Elemental Mixology: Five Real Cocktails with Staying-Power

on 28/09/10 at 12:39 pm


Most mixed drinks aren’t true cocktails.  That’s okay – a drink shouldn’t have to be called a ‘cocktail’ for it to be a thing of delight to the drinker, and of pride to the bartender.  But be careful!  Middle-class attitude will resist anything that it perceives is an attempt to rob it of the terms it has adopted in its quest for sophistication.  Watch what happens when you tell a common bartender or drinker that their mixed drink is not a true cocktail!  They will interpret it to mean something like, “Your drink is no good.”

But, as someone interested in the elemental natures of the various types of drinks, I will put that concern aside.

A true cocktail is a drink made by sweetening an alcoholic base, diluting it, and bittering it.  If such a drink is also uncluttered by other types of ingredients, the bitters will smooth out the burn of the alcohol – but leave the base liquor relatively-unmolested enough to present the dominant flavor in the drink.

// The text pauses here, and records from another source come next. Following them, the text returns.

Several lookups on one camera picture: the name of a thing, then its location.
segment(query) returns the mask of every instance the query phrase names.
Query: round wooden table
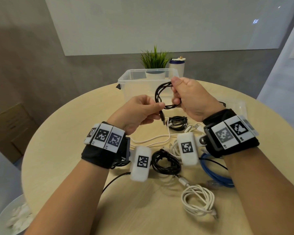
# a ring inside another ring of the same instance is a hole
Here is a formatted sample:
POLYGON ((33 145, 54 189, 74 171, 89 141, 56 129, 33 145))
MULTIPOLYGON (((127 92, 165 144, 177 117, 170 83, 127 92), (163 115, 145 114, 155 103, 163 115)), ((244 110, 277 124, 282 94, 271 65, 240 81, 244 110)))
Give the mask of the round wooden table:
MULTIPOLYGON (((245 94, 208 82, 200 83, 213 95, 246 102, 248 119, 260 134, 261 150, 294 184, 293 128, 267 106, 245 94)), ((40 126, 31 139, 23 160, 22 184, 34 214, 38 213, 80 160, 83 140, 92 125, 106 120, 124 103, 122 91, 115 86, 101 87, 65 104, 40 126)), ((166 110, 165 115, 185 113, 176 108, 166 110)), ((157 121, 140 126, 131 137, 143 141, 160 134, 167 134, 167 129, 161 121, 157 121)), ((156 145, 152 150, 168 147, 168 144, 156 145)), ((217 165, 209 166, 219 174, 227 174, 217 165)), ((128 170, 128 166, 110 170, 106 184, 128 170)), ((200 166, 182 167, 181 174, 194 184, 210 179, 200 166)), ((218 221, 210 215, 193 217, 186 213, 180 201, 183 190, 184 187, 176 178, 160 175, 152 168, 144 183, 131 181, 127 175, 122 176, 103 193, 94 230, 96 234, 118 235, 252 234, 235 188, 213 190, 218 221)))

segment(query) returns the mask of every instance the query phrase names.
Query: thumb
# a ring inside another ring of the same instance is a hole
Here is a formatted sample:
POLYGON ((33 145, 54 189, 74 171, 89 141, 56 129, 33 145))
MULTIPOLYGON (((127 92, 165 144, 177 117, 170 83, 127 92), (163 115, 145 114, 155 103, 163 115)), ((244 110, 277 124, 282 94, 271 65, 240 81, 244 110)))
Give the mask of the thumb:
POLYGON ((173 77, 171 83, 177 92, 183 92, 186 89, 186 84, 178 77, 173 77))
POLYGON ((159 113, 159 111, 163 110, 164 107, 165 107, 164 102, 154 103, 151 105, 144 105, 147 115, 159 113))

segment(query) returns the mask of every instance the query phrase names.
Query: whiteboard
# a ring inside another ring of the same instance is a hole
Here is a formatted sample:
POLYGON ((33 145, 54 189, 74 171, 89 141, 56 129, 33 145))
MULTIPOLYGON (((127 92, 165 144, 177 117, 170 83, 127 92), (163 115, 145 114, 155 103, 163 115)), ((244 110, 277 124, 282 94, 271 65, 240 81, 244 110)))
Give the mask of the whiteboard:
POLYGON ((46 0, 65 55, 278 48, 294 0, 46 0))

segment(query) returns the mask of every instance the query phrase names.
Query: brown cardboard
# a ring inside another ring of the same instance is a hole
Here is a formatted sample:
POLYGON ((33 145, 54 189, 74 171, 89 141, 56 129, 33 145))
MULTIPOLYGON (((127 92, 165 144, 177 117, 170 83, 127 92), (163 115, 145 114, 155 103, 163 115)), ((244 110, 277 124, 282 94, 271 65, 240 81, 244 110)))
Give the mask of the brown cardboard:
POLYGON ((16 162, 25 153, 26 147, 38 129, 21 104, 0 113, 0 152, 16 162))

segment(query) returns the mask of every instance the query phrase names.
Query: person's right arm
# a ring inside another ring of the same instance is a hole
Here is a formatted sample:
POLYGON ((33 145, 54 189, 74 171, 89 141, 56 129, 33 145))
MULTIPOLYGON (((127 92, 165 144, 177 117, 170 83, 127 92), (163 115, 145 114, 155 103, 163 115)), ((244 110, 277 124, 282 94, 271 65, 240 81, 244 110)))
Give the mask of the person's right arm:
MULTIPOLYGON (((202 122, 224 107, 199 82, 172 78, 172 102, 202 122)), ((254 234, 294 235, 294 186, 259 148, 224 157, 254 234)))

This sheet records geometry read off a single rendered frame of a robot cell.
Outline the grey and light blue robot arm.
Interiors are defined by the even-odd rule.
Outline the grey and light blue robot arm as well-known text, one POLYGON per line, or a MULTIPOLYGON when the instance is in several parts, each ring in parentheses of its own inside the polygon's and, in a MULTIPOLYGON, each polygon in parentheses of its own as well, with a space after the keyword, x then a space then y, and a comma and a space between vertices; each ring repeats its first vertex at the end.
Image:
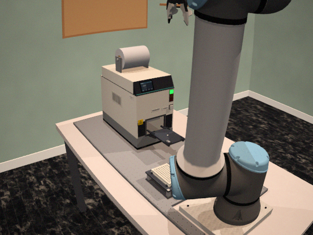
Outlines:
POLYGON ((222 222, 243 226, 258 217, 269 155, 238 141, 222 146, 231 111, 248 13, 272 14, 291 0, 187 0, 195 28, 185 143, 169 158, 173 198, 216 197, 222 222))

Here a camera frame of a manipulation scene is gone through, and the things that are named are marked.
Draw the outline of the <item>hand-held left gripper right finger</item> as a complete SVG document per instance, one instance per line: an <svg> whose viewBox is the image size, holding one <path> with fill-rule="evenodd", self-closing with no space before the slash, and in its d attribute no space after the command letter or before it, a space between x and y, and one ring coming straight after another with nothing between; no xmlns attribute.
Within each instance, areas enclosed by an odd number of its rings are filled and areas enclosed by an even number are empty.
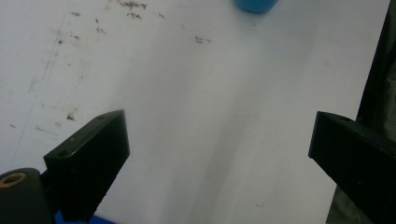
<svg viewBox="0 0 396 224"><path fill-rule="evenodd" d="M396 224L396 143L336 114L316 115L308 157L374 224Z"/></svg>

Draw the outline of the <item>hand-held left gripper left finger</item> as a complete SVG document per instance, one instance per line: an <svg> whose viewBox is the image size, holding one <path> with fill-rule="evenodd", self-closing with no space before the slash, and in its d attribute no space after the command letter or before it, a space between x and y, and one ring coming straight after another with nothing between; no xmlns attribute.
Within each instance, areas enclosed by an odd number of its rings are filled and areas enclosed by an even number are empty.
<svg viewBox="0 0 396 224"><path fill-rule="evenodd" d="M46 184L66 221L89 221L130 155L125 114L95 117L44 156Z"/></svg>

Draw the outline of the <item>blue round object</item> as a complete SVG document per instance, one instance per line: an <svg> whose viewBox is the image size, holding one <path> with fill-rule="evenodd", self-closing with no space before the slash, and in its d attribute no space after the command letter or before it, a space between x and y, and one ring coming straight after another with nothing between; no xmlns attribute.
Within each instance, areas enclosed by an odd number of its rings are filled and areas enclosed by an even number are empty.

This is why pre-prohibition recipes for the Brandy Crusta Cocktail and the Bronx Cocktail only contain a few drops of the citrus juice.  William Boothby, in the introduction to the cocktail section of his 1908 book, ‘World’s Drinks,’ wrote:

“The idea of making any liquor into a cocktail was conceived only for the purpose of removing the sharp, raw taste peculiar to all plain liquors.  Therefore it is not necessary to use a combination of cordials, essences or lemon juice as some ‘bar creatures’ do, but by adhering strictly to the herein contained directions you will be enabled to serve these famous American decoctions in as fine style as the highest salaried mixologist in the land.”